Copy the data exactly, line for line.

[Data excerpts]
*** Begin section ***

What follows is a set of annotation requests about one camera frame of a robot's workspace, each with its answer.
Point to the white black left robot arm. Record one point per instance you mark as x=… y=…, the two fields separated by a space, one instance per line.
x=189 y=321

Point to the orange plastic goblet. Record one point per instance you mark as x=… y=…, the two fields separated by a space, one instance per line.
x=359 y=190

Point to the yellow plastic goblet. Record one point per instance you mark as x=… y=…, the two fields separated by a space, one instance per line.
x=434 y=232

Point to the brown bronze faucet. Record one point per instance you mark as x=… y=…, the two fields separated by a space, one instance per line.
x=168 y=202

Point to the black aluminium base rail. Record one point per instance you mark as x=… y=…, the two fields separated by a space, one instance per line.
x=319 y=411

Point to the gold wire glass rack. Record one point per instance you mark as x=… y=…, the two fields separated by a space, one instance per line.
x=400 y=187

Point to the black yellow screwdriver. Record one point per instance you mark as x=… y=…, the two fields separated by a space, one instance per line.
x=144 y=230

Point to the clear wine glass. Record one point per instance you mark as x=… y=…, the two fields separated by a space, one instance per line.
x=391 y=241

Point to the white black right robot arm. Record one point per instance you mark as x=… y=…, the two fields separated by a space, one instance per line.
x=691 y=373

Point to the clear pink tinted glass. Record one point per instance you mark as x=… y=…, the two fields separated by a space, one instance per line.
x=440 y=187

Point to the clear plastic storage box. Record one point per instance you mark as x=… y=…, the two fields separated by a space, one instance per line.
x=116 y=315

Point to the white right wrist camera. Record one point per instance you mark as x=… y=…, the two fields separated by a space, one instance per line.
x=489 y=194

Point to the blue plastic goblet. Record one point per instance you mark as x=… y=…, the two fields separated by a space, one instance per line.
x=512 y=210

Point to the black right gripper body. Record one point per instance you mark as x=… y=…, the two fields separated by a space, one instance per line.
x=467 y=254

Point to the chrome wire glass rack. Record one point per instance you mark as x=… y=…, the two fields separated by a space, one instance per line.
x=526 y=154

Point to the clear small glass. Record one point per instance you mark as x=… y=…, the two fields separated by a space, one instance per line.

*** End section ***

Result of the exercise -
What follows is a set of annotation requests about one camera frame of a robot's workspace, each with its answer.
Point to the white black left robot arm. Record one point per instance you mark as x=… y=…, the two fields separated by a space, one instance per line.
x=189 y=321

Point to the orange plastic goblet. Record one point per instance you mark as x=… y=…, the two fields separated by a space, one instance per line.
x=359 y=190

Point to the yellow plastic goblet. Record one point per instance you mark as x=… y=…, the two fields separated by a space, one instance per line.
x=434 y=232

Point to the brown bronze faucet. Record one point per instance you mark as x=… y=…, the two fields separated by a space, one instance per line.
x=168 y=202

Point to the black aluminium base rail. Record one point per instance you mark as x=… y=…, the two fields separated by a space, one instance per line.
x=319 y=411

Point to the gold wire glass rack. Record one point per instance you mark as x=… y=…, the two fields separated by a space, one instance per line.
x=400 y=187

Point to the black yellow screwdriver. Record one point per instance you mark as x=… y=…, the two fields separated by a space, one instance per line.
x=144 y=230

Point to the clear wine glass. Record one point per instance you mark as x=… y=…, the two fields separated by a space, one instance per line.
x=391 y=241

Point to the white black right robot arm. Record one point per instance you mark as x=… y=…, the two fields separated by a space, one instance per line.
x=691 y=373

Point to the clear pink tinted glass. Record one point per instance you mark as x=… y=…, the two fields separated by a space, one instance per line.
x=440 y=187

Point to the clear plastic storage box. Record one point per instance you mark as x=… y=…, the two fields separated by a space, one instance per line.
x=116 y=315

Point to the white right wrist camera. Record one point per instance you mark as x=… y=…, the two fields separated by a space, one instance per line.
x=489 y=194

Point to the blue plastic goblet. Record one point per instance you mark as x=… y=…, the two fields separated by a space, one instance per line.
x=512 y=210

Point to the black right gripper body. Record one point per instance you mark as x=… y=…, the two fields separated by a space, one instance per line.
x=467 y=254

Point to the chrome wire glass rack. Record one point per instance you mark as x=… y=…, the two fields separated by a space, one instance per line.
x=526 y=154

Point to the clear small glass. Record one point per instance you mark as x=… y=…, the two fields separated by a space, one instance per line.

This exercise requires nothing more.